Pathophysiology of infectious enteritis in adult ruminants
The pathophysiology of diarrhea secondary to enteritis in adult ruminants is similar to young ruminants. In adult ruminants, diarrhea is more likely to develop due to maldigestion and malabsorption secondary to infectious enteritis, whereas osmotic diarrhea is likely to develop secondary to carbohydrate engorgement. Detailed pathophysiologic mechanism of diarrhea in young ruminants please see Meera C. Heller and Munashe Chigerwe’s article “Diagnosis and treatment of infectious enteritis in neonatal and juvenile ruminants,” in this issue.
Patient history
The most common presenting clinical sign associated with enteritis in ruminants is diarrhea.
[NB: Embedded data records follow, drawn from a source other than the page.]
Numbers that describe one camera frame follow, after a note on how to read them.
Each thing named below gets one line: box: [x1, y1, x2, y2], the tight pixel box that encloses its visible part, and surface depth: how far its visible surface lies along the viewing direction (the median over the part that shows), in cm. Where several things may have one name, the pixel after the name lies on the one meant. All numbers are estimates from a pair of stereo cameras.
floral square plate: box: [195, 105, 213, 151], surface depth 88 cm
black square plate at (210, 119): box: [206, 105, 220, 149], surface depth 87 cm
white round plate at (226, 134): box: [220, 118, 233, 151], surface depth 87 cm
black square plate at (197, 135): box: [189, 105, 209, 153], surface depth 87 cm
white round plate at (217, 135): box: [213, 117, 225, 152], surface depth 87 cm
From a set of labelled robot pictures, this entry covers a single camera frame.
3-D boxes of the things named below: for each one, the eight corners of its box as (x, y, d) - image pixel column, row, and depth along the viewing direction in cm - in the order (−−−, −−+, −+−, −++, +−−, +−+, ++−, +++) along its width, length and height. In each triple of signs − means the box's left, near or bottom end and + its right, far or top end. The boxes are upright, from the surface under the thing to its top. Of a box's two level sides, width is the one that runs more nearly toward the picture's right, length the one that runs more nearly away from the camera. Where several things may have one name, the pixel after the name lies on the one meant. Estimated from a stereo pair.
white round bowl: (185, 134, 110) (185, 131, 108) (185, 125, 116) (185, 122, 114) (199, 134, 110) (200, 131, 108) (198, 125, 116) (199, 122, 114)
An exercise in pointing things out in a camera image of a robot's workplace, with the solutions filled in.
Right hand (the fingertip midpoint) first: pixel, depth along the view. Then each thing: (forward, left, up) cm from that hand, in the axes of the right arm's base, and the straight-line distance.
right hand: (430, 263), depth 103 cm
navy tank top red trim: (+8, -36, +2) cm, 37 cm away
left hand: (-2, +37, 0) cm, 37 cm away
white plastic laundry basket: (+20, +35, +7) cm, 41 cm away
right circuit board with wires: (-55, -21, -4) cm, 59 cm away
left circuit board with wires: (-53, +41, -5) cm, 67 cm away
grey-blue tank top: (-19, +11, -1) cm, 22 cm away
Patient history should include information regarding the age and use of the animal (eg, dairy, beef, or show), presence of hyporexia or anorexia, duration and progression of diarrhea, number of animals affected or dead in the herd or flock, vaccination history, deworming history, recent dietary or husbandry changes, recent transportation, reproductive status (eg, pregnant), characteristics of the diarrhea (eg, color, odor, and volume of feces and presence of tenesmus, blood, mucus, or gravel), and evidence of abdominal pain (eg, arching of back, treading of hind feet, or lying down).
Physical examination
In clinic settings, ruminant patients should be should be examined in the isolation area according to infectious disease control protocols. In farm settings, a cow may be examined in a sick pen or handling facilities when applicable. In either scenario, the examination room or facility should be cleaned and disinfected after the examination. The examiner should wear personal protective equipment (eg, gloves, boots that can be disinfected, and coveralls).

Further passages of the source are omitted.